Alfredo Prior no resiste el archivo
El archivo no solo impide la falsificación de los hechos (o, en todo caso, revela la falsificación oportuna de un hecho) sino que además genera su propia narrativa. Con la sofisticación de los dispositivos de memoria audiovisual, el ejercicio de indagar en los documentos del pasado vuelto espectáculo produjo, de fines de los 90 en adelante, su propio axioma: “Nadie resiste un archivo”. Aplicado, sobre todo, a profesionales de la política que hicieron de las palabras de Walt Whitman su involuntario credo (“¿Qué si me contradigo? Sí, me contradigo. Yo soy inmenso y contengo multitudes”) aplica también para un artista como Alfredo Prior, cuya muerte me sorprendió en la mañana del 24 de diciembre, WhatsApp mediante. En 2019, cuando pasaba horas encerrado en el archivo de la biblioteca de la Di Tella revisando sobres añosos, encontré una hoja manuscrita perdida con un dato ignorado por la historia y, más aún, por su propio protagonista.
En su wishlist para la exposición Experiencias 69, en el declive de la aventura ditelliana, el mandarín modernista Jorge Romero Brest había anotado a sus nuevos candidatos. Estaban algunos de los pop que ya tenían las valijas hechas para dejar Buenos Aires, nombres clave de la vanguardia platense, y muchos desconocidos que dejaron, después, un rastro borroso, invisible. En esta categoría, entonces, aparecía un apellido, Prior, seguido de una dirección en San Isidro y un teléfono de línea. Entonces era un artista de 19 años, sin relación con el ecosistema de Florida 936. Excepto que un año antes, imantado por las audacias de la época, el joven Prior se presentó en el escritorio de la secretaria de Romero y le pidió una audiencia para presentarle una idea: convertir la vitrina del Di Tella en una carnicería, reses colgando, Rembrandt ready made. La respuesta del hombre calvo y habano eterno fue rápida y fulminante: “No, pibe”. Como si a las máximas de Javier Martínez en el soul (de Plaza Francia) de Manal se le sumara el freno al gesto dadá.

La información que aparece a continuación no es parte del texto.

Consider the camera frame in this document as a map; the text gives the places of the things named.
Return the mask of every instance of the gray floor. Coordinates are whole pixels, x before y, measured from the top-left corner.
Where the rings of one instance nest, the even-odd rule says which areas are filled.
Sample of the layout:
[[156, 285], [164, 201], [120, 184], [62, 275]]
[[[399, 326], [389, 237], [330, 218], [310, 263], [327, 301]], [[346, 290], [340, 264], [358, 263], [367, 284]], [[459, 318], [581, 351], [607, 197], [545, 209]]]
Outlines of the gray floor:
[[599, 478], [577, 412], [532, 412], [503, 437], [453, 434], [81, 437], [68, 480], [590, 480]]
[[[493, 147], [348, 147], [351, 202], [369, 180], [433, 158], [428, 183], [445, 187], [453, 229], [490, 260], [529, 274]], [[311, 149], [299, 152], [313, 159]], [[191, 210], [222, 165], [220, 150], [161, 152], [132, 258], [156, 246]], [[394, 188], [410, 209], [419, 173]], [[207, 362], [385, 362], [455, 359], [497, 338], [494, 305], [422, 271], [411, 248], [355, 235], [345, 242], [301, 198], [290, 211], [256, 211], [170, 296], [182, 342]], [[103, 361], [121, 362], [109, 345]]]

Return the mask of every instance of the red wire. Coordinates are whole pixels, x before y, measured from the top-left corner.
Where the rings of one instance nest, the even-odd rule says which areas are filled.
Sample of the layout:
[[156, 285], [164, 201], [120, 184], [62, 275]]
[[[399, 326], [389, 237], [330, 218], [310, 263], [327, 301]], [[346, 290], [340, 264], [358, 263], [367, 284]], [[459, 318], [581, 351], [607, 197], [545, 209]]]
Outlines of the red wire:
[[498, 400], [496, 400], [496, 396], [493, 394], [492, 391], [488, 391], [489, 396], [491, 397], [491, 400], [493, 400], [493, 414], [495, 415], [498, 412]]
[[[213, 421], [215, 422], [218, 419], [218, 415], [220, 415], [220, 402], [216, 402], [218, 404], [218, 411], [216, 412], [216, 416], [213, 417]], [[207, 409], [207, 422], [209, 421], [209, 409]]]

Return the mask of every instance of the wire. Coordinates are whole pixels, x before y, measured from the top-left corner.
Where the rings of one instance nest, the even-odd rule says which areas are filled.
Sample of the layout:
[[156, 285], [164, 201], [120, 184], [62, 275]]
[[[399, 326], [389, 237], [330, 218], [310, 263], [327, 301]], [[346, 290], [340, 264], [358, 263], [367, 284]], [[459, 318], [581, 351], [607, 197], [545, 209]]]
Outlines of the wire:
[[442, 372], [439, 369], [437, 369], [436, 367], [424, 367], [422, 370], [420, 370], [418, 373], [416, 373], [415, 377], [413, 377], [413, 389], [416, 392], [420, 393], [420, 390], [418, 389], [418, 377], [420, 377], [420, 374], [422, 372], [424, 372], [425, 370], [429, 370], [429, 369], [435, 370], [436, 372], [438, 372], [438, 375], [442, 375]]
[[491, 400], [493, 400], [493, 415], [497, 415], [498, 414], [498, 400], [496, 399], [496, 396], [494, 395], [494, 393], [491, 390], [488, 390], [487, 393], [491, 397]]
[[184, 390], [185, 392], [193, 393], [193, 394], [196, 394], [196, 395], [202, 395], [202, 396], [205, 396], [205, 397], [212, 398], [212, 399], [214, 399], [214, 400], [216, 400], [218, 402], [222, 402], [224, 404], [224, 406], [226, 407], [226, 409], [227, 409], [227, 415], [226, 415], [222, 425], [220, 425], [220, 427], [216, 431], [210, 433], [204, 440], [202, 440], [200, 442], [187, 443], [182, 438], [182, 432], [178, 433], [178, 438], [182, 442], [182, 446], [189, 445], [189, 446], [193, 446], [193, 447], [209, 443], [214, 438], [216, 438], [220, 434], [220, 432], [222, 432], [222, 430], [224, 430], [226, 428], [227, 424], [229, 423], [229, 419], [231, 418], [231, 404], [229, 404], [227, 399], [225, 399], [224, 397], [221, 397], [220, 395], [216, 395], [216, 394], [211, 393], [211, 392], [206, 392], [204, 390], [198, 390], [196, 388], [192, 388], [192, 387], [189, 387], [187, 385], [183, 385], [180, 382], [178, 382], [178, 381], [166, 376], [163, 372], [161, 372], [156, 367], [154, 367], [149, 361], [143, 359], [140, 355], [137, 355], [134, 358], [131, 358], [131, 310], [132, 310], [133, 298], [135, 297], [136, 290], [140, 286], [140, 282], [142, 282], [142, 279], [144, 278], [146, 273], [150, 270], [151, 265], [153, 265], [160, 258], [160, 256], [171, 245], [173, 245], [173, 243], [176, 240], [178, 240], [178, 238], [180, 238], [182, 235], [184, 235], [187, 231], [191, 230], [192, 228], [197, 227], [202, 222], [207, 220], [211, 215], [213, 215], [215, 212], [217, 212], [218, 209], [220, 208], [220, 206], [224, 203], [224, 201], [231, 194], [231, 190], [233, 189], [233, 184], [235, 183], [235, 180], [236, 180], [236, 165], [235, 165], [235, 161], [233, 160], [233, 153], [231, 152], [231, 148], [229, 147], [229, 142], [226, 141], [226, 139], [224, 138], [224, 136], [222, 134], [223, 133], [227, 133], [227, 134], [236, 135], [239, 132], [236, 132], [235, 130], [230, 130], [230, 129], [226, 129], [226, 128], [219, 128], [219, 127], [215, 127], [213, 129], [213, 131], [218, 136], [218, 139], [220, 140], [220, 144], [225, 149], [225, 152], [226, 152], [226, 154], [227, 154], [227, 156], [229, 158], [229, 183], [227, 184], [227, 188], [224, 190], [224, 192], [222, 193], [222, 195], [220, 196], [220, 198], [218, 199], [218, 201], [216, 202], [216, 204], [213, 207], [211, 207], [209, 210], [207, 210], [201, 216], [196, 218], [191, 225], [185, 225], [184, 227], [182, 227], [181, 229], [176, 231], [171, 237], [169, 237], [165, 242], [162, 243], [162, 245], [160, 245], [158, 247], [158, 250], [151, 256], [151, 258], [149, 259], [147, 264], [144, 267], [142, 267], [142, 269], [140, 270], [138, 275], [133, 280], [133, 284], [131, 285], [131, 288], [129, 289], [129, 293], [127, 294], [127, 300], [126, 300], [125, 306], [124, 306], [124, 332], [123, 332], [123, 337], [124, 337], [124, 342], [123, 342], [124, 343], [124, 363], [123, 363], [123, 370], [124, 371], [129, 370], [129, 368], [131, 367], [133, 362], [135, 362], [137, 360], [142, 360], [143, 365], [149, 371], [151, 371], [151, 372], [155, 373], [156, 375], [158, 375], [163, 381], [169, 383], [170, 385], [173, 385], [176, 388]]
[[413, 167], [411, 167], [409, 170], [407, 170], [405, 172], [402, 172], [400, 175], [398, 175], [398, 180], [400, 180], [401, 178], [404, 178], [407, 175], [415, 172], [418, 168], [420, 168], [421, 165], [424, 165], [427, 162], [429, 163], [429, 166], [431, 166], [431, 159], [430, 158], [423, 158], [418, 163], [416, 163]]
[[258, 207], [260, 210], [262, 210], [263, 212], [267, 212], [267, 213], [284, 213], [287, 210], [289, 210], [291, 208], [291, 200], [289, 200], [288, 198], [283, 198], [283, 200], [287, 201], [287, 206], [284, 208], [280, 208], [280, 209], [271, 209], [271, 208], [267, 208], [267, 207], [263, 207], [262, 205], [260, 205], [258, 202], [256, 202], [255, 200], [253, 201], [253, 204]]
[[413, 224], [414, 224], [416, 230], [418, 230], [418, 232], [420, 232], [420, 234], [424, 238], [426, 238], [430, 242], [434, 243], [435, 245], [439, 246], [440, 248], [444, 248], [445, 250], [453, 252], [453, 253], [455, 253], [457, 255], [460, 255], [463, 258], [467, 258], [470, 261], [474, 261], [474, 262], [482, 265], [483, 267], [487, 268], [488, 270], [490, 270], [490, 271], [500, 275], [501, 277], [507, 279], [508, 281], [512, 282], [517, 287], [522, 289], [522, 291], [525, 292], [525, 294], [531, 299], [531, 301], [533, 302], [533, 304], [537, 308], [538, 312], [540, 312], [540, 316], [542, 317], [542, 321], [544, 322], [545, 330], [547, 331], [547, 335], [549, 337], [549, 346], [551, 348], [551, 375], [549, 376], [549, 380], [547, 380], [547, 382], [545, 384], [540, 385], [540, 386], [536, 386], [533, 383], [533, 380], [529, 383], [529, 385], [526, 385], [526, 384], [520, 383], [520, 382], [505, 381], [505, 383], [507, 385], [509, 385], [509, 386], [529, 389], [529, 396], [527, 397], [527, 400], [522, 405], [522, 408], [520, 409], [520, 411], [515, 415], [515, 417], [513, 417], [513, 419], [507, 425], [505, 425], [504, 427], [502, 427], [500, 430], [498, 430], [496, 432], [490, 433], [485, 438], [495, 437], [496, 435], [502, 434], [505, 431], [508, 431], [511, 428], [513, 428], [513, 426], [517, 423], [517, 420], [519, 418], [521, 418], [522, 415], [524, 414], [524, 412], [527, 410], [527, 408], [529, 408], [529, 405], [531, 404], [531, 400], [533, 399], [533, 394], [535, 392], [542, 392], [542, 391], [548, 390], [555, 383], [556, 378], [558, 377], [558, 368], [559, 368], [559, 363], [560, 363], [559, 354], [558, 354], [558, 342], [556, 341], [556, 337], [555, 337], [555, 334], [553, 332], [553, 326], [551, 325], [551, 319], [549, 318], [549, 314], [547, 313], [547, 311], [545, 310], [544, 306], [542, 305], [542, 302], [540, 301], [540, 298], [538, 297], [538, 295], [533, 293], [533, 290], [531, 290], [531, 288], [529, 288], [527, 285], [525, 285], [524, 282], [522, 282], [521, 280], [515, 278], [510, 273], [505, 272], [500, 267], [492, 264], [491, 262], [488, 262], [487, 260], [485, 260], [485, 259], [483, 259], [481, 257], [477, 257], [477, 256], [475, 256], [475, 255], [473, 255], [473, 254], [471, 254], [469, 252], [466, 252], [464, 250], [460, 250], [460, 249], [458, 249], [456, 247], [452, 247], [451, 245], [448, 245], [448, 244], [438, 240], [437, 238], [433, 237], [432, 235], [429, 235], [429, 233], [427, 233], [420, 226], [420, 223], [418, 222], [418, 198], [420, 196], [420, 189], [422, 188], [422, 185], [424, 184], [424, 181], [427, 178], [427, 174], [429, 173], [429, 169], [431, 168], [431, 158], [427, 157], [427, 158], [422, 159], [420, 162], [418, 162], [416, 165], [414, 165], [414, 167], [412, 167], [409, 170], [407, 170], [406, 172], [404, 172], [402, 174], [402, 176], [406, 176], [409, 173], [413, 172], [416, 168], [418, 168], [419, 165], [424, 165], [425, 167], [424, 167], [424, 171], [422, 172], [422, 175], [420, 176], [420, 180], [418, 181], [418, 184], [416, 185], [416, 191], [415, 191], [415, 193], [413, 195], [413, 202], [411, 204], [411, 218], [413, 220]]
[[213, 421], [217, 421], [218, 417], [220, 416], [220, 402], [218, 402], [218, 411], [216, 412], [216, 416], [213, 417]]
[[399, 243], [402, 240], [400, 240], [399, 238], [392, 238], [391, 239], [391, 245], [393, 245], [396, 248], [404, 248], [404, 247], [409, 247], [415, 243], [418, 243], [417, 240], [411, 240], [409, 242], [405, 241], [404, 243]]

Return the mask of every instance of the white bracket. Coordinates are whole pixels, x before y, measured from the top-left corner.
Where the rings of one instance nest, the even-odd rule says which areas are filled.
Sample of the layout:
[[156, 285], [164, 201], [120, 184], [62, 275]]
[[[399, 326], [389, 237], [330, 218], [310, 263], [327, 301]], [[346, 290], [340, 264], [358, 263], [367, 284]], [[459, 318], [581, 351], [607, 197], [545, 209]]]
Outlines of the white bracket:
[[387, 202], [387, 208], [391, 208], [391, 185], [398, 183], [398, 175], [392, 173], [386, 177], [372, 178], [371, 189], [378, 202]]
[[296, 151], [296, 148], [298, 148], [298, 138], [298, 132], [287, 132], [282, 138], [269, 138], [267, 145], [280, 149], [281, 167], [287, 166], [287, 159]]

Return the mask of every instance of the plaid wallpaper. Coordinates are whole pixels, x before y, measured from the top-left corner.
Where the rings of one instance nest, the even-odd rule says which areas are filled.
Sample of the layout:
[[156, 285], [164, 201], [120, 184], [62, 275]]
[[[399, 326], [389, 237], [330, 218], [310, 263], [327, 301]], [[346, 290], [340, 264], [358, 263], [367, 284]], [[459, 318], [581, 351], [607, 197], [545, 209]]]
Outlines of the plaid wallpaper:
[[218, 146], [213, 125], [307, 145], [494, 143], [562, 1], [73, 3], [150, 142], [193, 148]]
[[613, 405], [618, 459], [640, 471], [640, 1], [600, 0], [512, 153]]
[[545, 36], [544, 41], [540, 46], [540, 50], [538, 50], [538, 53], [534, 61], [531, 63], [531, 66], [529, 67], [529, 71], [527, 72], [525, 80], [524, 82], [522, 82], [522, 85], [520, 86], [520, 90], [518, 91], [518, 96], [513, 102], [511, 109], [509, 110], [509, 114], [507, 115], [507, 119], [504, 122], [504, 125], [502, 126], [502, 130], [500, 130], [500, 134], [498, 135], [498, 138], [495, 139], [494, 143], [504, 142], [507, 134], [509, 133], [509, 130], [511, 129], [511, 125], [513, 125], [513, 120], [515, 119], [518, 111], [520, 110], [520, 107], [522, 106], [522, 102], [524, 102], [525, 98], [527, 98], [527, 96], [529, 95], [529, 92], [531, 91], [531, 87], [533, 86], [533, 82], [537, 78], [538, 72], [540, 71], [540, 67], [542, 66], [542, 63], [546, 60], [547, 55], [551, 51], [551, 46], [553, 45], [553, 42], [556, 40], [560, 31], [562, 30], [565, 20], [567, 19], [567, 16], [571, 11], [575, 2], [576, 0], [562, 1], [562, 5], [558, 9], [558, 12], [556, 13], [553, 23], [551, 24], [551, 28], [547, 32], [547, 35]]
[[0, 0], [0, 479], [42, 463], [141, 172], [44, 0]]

Sin embargo, algo en el atrevimiento de Prior debió llamar la atención de Romero como para que anotara sus datos y lo incluyera en la lista de buena fe de Experiencias 69. Pero el joven pintor no se enteró de esto (el llamado de Romero nunca llegó) sino hasta que encontré este papel manuscrito y lo llamé para contárselo. Habían pasado cincuenta años y Prior ya llevaba muchos siendo el mejor pintor de la Argentina, aunque su poca disposición a los mandatos del artista como empresario de sí mismo volviera su imagen pública tan brumosa como esos remolinos donde las categorías de abstracto y figurativo luchaban (luchan, porque lo que se va es el cuerpo del artista, nunca sus obras) por prevalecer.
Romero era un visionario que captó el carácter dadaísta de Prior, aunque con el tiempo el joven hiciera todo lo contrario de aquello que el mandarín modernista había sentenciado en ese mismo 69 en Primera Plana: la muerte de la pintura. Pero la pintura no murió y Prior fue, acaso, uno de los que más hizo por mantenerla VIVA (así, en mayúsculas) desde los primeros 80 hasta su última muestra en la galería Vasari. Pero el arte de Prior no hubiera sido tal sin su desencanto por la escena de los 70, alimentado por su faro intelectual: Frank Zappa. El humor corrosivo y la erudición artística dispuesta en el cubo Rubik de la parodia (“Stravinsky a gogó”, escribió Rafael Cippolini en Alfredo Prior, el libro definitivo editado por su galerista, Marina Pellegrini) hicieron de su pintura algo que Romero nunca hubiera imaginado. Nadie resiste un archivo, entonces, y en esa hoja escrita casi con descuido ya estaba cifrado el mundo estético de Prior.
El pintor no le restaba importancia al hallazgo (al menos para mí lo era) pero lo reflejaba a su modo: con una risa estentórea al otro lado del teléfono, regodeándose en el absurdo de la situación, sugiriendo que el mandarín modernista seguramente lo habría confundido con otro o que la secretaria tomó sus datos para dejarlo tranquilo, para que no insistiera, para que se fuera en paz.